* _ABOUT THIS TASK_:
Without changing a thing, reproduce the entire listing and leave out its pictures.

*-*-*

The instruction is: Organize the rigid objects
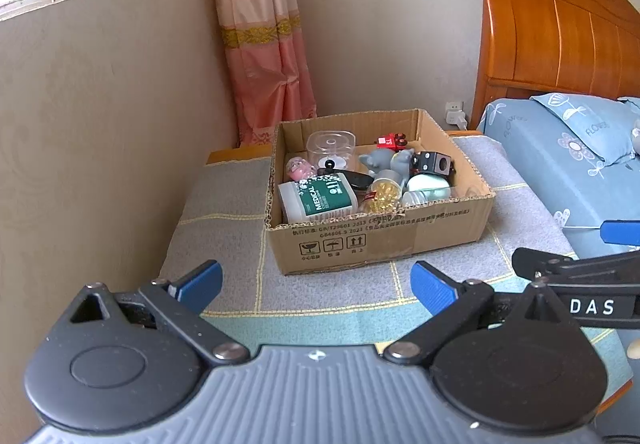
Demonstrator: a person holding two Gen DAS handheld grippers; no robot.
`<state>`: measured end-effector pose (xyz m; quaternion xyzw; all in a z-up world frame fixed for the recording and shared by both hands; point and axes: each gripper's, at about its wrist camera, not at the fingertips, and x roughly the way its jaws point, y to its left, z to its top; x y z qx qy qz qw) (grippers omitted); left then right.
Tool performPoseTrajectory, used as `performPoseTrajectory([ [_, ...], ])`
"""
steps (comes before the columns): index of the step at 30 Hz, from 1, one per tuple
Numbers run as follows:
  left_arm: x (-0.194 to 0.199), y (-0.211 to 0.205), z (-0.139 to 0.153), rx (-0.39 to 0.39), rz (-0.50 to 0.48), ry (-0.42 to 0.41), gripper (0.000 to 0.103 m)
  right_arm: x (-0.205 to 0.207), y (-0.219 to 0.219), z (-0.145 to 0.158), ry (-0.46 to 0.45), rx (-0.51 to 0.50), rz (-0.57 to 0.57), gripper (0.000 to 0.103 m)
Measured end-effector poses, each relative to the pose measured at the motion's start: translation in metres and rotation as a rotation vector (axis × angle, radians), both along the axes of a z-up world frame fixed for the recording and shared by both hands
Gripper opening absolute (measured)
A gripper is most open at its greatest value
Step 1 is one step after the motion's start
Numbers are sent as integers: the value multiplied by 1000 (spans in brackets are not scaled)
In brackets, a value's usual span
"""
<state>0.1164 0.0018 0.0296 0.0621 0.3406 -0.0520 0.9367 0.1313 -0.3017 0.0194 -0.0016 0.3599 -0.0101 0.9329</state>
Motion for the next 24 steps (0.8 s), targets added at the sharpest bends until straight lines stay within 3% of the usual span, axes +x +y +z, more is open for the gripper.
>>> performPoseTrajectory([
  [24, -1, -1, 1, 1, 5, -7, 100, -2, 0, 4, -12, -4, -3, 103],
])
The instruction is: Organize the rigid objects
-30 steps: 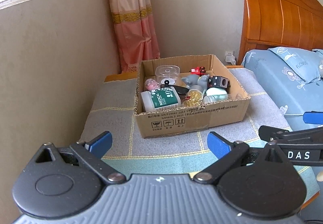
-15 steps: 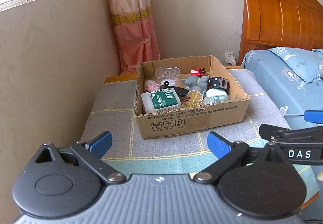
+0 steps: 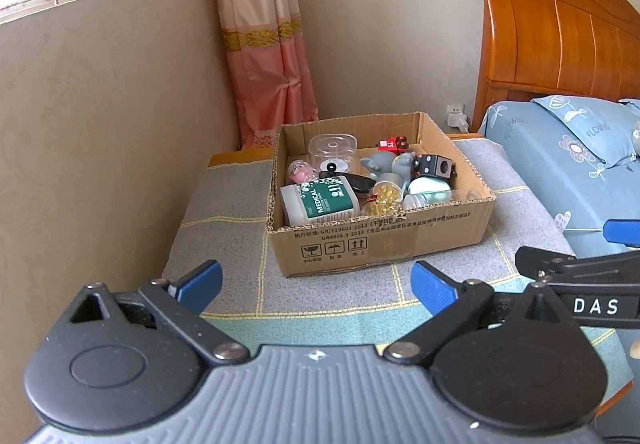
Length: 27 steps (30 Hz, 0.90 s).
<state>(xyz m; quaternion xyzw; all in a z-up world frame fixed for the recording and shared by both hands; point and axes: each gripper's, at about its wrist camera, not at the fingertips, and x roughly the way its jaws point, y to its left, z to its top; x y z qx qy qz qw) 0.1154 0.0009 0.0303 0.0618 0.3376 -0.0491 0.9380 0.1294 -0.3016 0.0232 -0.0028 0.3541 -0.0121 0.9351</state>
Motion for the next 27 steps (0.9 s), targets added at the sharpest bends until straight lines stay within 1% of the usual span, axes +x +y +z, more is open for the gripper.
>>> performPoseTrajectory([
  [27, -2, -2, -2, 2, -3, 5, 100, 0, 1, -1, 2, 0, 1, 103],
])
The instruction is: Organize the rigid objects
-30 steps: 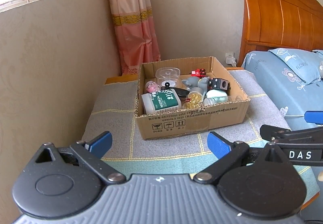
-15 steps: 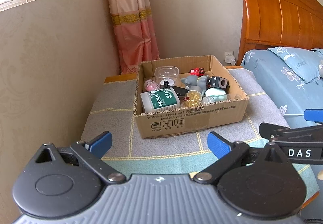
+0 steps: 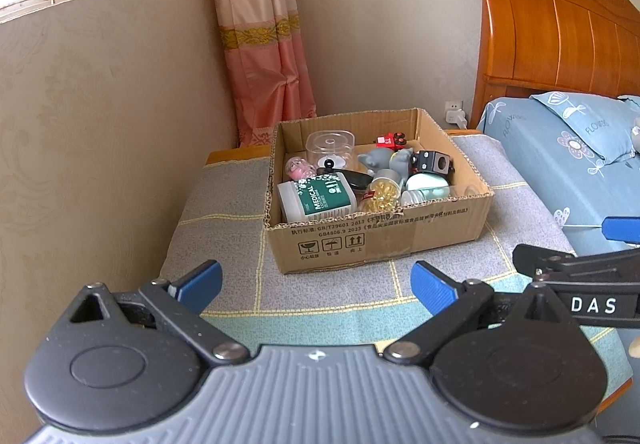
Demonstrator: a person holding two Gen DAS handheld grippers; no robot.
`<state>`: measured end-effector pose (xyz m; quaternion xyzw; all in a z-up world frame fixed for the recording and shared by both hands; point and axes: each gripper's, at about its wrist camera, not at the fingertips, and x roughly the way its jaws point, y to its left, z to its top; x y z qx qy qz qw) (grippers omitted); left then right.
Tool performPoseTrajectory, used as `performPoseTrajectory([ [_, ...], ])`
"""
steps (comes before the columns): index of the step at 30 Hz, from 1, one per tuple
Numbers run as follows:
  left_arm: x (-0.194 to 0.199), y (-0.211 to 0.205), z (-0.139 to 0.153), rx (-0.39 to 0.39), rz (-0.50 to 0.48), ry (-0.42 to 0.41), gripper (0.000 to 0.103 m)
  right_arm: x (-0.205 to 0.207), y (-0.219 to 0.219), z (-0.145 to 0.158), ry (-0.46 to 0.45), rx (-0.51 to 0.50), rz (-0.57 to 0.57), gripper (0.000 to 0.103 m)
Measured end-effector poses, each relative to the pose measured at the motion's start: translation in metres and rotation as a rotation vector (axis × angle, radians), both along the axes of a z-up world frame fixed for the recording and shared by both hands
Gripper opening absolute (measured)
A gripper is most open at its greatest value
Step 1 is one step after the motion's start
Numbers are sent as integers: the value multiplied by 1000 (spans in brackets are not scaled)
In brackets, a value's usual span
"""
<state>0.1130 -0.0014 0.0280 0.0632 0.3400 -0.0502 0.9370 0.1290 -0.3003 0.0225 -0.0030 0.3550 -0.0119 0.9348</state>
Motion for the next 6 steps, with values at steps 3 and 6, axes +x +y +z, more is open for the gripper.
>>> performPoseTrajectory([
  [3, -1, 0, 0, -1, 0, 1, 100, 0, 0, 0, -1, 0, -1, 103],
  [6, 0, 1, 0, -1, -1, 1, 100, 0, 0, 0, -2, 0, 0, 103],
])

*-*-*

* _YOUR RESPONSE_:
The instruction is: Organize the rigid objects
Demonstrator: a person holding two Gen DAS handheld grippers; no robot.
`<state>`: measured end-effector pose (xyz m; quaternion xyzw; all in a z-up world frame fixed for the recording and shared by both hands; point and axes: each gripper's, at about its wrist camera, not at the fingertips, and x roughly the way its jaws point, y to its left, z to its top; x y z qx qy qz qw) (grippers omitted); left then right.
Tool performPoseTrajectory, used as `performPoseTrajectory([ [_, ...], ])`
"""
steps (comes before the columns): index of the step at 30 Hz, from 1, one per tuple
Numbers run as follows:
  left_arm: x (-0.194 to 0.199), y (-0.211 to 0.205), z (-0.139 to 0.153), rx (-0.39 to 0.39), rz (-0.50 to 0.48), ry (-0.42 to 0.41), gripper (0.000 to 0.103 m)
  right_arm: x (-0.205 to 0.207), y (-0.219 to 0.219), z (-0.145 to 0.158), ry (-0.46 to 0.45), rx (-0.51 to 0.50), rz (-0.57 to 0.57), gripper (0.000 to 0.103 m)
Measured end-effector poses, each relative to the pose measured at the motion's start: translation in metres and rotation as a rotation vector (axis × angle, radians), both along the axes of a z-up world frame fixed for the recording and shared by both hands
Gripper opening absolute (measured)
A gripper is most open at its greatest value
Step 1 is one step after the motion's start
Numbers are sent as integers: the value multiplied by 1000 (spans in brackets are not scaled)
In brackets, a value's usual span
"""
<state>0.1164 0.0018 0.0296 0.0621 0.3406 -0.0520 0.9367 0.1313 -0.3017 0.0194 -0.0016 0.3599 -0.0101 0.9329</state>
Motion for the next 24 steps (0.8 s), targets added at the sharpest bends until straight lines stay within 3% of the usual span, axes +x +y +z, more is open for the gripper.
>>> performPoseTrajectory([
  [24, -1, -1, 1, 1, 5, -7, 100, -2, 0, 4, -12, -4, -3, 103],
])
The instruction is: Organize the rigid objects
-30 steps: 
-15 steps: 
+0 steps: 
Length: 27 steps (30 Hz, 0.90 s).
<state>(xyz m; quaternion xyzw; all in a z-up world frame fixed for the recording and shared by both hands; point and axes: each gripper's, at about its wrist camera, not at the fingertips, and x roughly the way its jaws point, y to its left, z to its top; x y z qx qy qz qw) 0.1154 0.0009 0.0303 0.0618 0.3376 -0.0491 0.9380 0.1294 -0.3016 0.0232 -0.0028 0.3541 -0.0121 0.9351</state>
Motion for the next 27 steps (0.9 s), targets added at the sharpest bends until straight lines stay within 1% of the usual span, axes +x +y +z, more is open for the gripper.
>>> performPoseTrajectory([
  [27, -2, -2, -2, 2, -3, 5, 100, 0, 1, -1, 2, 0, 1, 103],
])
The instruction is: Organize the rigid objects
-30 steps: 
-15 steps: 
+0 steps: 
Demonstrator: a person holding two Gen DAS handheld grippers; no robot.
`<state>`: measured end-effector pose (xyz m; quaternion xyzw; all in a z-up world frame fixed for the recording and shared by both hands; point and axes: each gripper's, at about its wrist camera, not at the fingertips, and x roughly the way its jaws point, y to its left, z to its top; x y z qx qy qz qw) (grippers omitted); left then right.
Tool performPoseTrajectory, used as `performPoseTrajectory([ [_, ...], ])`
"""
steps (comes before the columns): index of the step at 30 Hz, from 1, one per tuple
Numbers run as follows:
  left_arm: x (-0.194 to 0.199), y (-0.211 to 0.205), z (-0.139 to 0.153), rx (-0.39 to 0.39), rz (-0.50 to 0.48), ry (-0.42 to 0.41), gripper (0.000 to 0.103 m)
  right_arm: x (-0.205 to 0.207), y (-0.219 to 0.219), z (-0.145 to 0.158), ry (-0.46 to 0.45), rx (-0.51 to 0.50), rz (-0.57 to 0.57), gripper (0.000 to 0.103 m)
Measured end-effector poses, each relative to the pose measured at the motion's start: translation in metres and rotation as a rotation vector (axis × angle, radians), both along the axes of a z-up world frame fixed for the recording and shared by both hands
Gripper opening absolute (measured)
A gripper is most open at its greatest value
Step 1 is one step after the motion's start
Numbers are sent as integers: the value multiplied by 1000 (spans in brackets are not scaled)
In brackets, a value's usual span
"""
<state>0.1130 -0.0014 0.0280 0.0632 0.3400 -0.0502 0.9370 0.1290 -0.3003 0.0225 -0.0030 0.3550 -0.0119 0.9348</state>
Motion for the next 6 steps, with values at steps 3 and 6, axes +x +y +z, more is open for the gripper.
>>> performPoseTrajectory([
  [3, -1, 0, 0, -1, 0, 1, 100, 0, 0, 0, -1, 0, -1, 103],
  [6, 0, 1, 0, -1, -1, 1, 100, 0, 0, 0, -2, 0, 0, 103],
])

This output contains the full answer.